Their bottom line, following a conference earlier that week focused on cancer genomics as well as insights coming out of Leerink’s own Biomarkers in Oncology panel was: “We consider a conservative approach the best way for investors to capitalize on the growing interest of novel biomarkers in oncology. For now, we believe investors will be best served sticking with the life-science tools companies, those offering picks and shovels to the biotech firms mining for gold in cancer therapeutics. Pure diagnostics business models are trickier, face several uncertainties that complicate the secular trend, and must be evaluated on a case by case basis.”

 

Looking at cancer research in the political spotlight, they added: “We think cancer research right now enjoys as favorable a political position as we’ve seen in the last 15 years, punctuated by the announcement of a moonshot program in the most recent State of the Union address. Our conversations suggest single-cell analysis methods in oncology research will play a prominent role. Increased funding should boost the fortunes of research tools companies, and is consistent with our view that the positives outweigh the negatives for this group.”

 

However, they note that while much has been accomplished, many challenges remain and “We’re struck [that] the conversations we had over the past week are the same we could have had (and did have) two years ago.
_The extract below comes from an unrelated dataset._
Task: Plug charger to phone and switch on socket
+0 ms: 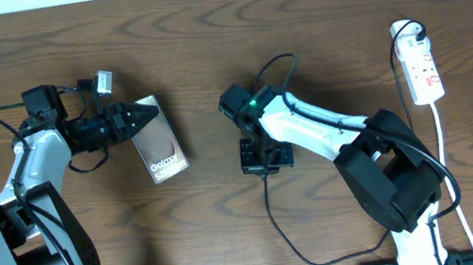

In targeted therapy, where therapeutic decisions are dictated by the presence or absence of gene marker, we continue to see the community debate the relevant biology for testing as well as the clinical utility of testing. Both questions contribute to what has been a challenging reimbursement environment for these tests. The immuno-therapeutic biomarker landscape remains nascent and feedback on the most prominent biomarker (PD-L1 expression) is mixed. Assessment of additional markers remains early days.”

 

The analysts also point out that tumor profiling questions remain, such as determining what is the relevant biology and how practically useful are such tests. Access to clinical trials the biggest barrier, they maintain.

 

“We still see debate over tumor profiling panel mechanics—e.g., panel size (i.e., number of genes), tumor/normal, tumor heterogeneity, tumor dynamics, DNA vs. RNA, tissue vs. liquid, etc. Variant categorization remains non-standardized. While the distribution of variants associated with any given cancer has a long tail, the practical relevance of the tail is uncertain. Broad tumor profiling panels are most useful as clinical trial funneling tools, but lack of practical access to clinical trials is a big barrier.”

 

They believe only about 3 percent of metastatic cancer patients are enrolled in clinical trials in the United States. Efforts at academic medical centers to create tent studies, which provide testing and back office support for clinical trials at disperse locations, could also help ameliorate the problem of access, though such efforts are still in the very early stages, they note.